Aim of the task ->
From the records below, print only the part that opens with the line containing "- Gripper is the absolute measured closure" and closes with the line containing "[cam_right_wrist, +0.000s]"; omit the pictures.

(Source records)
--- START ---

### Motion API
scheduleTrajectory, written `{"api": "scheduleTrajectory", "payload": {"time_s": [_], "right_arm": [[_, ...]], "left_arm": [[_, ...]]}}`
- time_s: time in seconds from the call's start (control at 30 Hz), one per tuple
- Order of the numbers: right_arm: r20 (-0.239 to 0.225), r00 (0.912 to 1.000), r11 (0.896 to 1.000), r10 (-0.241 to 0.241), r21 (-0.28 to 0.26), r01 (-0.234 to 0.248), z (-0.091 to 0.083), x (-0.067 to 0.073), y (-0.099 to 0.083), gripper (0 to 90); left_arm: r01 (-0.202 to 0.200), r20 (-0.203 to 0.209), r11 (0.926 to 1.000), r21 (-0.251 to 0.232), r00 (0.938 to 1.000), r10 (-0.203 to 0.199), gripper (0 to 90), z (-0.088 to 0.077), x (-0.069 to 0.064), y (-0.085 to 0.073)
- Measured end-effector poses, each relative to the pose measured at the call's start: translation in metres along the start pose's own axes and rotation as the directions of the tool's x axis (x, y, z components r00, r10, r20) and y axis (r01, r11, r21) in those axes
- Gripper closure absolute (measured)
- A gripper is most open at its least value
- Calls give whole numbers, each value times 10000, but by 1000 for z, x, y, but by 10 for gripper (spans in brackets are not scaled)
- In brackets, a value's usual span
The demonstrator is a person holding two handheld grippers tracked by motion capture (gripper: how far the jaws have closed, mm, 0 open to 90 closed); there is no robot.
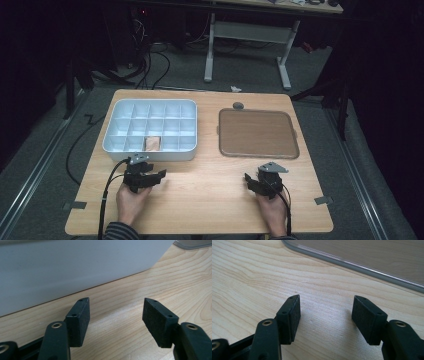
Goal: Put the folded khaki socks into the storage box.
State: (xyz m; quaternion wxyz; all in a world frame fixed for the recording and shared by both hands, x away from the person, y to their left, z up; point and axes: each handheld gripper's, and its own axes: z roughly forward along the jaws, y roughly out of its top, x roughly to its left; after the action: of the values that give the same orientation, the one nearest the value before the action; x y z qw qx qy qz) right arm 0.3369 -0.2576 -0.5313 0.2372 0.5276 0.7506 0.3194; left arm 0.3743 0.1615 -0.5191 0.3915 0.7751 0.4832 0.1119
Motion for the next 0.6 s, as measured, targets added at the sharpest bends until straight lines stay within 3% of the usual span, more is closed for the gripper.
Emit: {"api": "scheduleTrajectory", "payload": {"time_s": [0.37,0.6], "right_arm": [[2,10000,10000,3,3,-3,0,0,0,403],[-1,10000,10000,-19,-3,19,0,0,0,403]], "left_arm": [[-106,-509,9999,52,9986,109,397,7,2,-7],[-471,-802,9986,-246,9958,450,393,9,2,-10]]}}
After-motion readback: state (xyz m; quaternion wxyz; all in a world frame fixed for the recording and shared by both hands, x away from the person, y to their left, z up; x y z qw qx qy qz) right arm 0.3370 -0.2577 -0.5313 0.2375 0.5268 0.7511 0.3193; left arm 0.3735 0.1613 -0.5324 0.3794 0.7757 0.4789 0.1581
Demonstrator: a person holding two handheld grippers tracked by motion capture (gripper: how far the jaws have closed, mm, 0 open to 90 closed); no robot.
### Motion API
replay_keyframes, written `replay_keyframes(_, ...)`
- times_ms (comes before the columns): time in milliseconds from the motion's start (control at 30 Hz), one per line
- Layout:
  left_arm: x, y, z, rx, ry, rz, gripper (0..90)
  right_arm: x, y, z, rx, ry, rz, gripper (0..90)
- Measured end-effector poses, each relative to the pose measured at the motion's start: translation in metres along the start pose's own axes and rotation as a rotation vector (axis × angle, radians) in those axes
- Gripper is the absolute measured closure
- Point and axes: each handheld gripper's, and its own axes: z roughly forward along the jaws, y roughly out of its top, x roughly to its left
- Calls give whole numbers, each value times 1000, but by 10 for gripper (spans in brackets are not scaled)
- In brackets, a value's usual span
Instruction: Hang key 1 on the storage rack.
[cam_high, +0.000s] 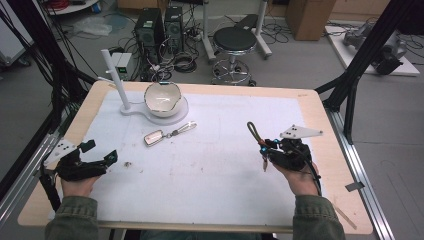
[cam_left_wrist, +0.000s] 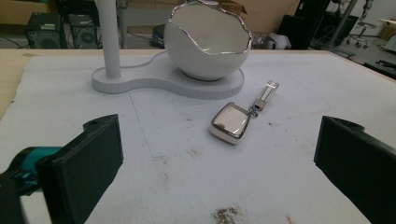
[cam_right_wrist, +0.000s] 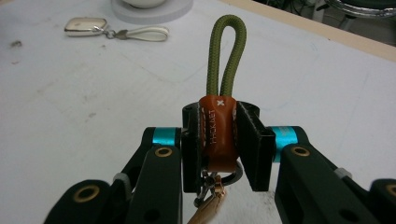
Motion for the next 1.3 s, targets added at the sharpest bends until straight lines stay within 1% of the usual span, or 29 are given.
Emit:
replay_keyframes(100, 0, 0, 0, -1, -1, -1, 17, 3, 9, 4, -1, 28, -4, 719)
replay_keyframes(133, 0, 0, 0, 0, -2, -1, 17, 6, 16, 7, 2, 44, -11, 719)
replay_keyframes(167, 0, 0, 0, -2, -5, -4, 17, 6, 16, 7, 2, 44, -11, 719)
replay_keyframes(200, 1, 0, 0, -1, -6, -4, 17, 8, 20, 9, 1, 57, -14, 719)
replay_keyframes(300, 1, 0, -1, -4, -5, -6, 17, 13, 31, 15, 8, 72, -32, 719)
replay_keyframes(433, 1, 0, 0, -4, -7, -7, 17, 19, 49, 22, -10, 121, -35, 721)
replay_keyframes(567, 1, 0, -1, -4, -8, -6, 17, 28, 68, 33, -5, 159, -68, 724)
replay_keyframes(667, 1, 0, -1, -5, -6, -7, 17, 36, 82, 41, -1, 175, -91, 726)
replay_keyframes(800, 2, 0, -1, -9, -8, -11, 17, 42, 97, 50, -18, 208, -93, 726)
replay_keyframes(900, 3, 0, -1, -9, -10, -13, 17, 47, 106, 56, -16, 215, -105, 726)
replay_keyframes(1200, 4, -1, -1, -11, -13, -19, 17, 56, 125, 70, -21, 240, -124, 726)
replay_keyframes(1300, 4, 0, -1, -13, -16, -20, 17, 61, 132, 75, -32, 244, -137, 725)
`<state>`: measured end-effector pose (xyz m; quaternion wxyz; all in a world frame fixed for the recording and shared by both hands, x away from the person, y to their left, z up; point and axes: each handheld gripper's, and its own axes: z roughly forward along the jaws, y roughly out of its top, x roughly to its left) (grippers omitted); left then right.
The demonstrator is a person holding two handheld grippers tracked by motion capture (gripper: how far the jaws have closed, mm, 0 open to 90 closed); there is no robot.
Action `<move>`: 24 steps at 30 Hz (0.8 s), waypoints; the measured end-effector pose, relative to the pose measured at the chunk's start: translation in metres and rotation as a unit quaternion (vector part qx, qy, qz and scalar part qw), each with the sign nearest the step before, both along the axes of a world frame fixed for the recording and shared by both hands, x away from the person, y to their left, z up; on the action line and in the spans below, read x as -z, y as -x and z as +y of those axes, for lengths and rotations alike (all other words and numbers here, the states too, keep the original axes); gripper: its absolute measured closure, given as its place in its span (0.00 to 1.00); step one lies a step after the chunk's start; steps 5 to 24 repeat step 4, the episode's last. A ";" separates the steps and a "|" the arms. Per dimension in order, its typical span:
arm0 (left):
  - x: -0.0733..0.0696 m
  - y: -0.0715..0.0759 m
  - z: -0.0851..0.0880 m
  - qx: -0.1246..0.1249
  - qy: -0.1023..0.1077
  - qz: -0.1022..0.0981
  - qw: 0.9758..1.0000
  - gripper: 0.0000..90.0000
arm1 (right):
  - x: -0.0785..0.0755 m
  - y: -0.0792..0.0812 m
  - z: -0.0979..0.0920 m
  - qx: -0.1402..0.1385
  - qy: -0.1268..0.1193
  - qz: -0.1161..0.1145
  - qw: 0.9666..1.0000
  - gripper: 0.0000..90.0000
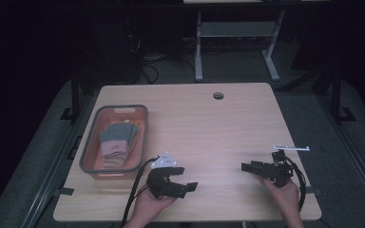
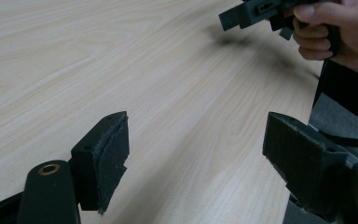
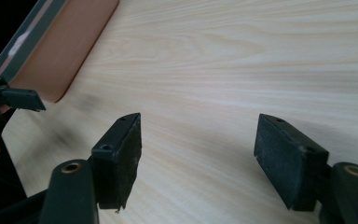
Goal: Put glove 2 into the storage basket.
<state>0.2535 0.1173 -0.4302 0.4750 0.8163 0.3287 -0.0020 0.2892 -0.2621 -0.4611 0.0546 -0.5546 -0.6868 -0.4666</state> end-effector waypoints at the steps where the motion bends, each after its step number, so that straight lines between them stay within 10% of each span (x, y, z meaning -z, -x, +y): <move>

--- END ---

Expected answer ->
- Gripper is the absolute measured closure
- Point and axes: each handheld gripper's, and its own axes: z roughly forward along the jaws, y roughly out of its top, x roughly to its left
- Calls give whole numbers, each value times 1000, but by 10 for gripper (spans in brackets are not scaled)
- In brackets, a value's usual span
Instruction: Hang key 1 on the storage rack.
[cam_high, +0.000s] 
[cam_left_wrist, +0.000s] 
[cam_right_wrist, +0.000s] 

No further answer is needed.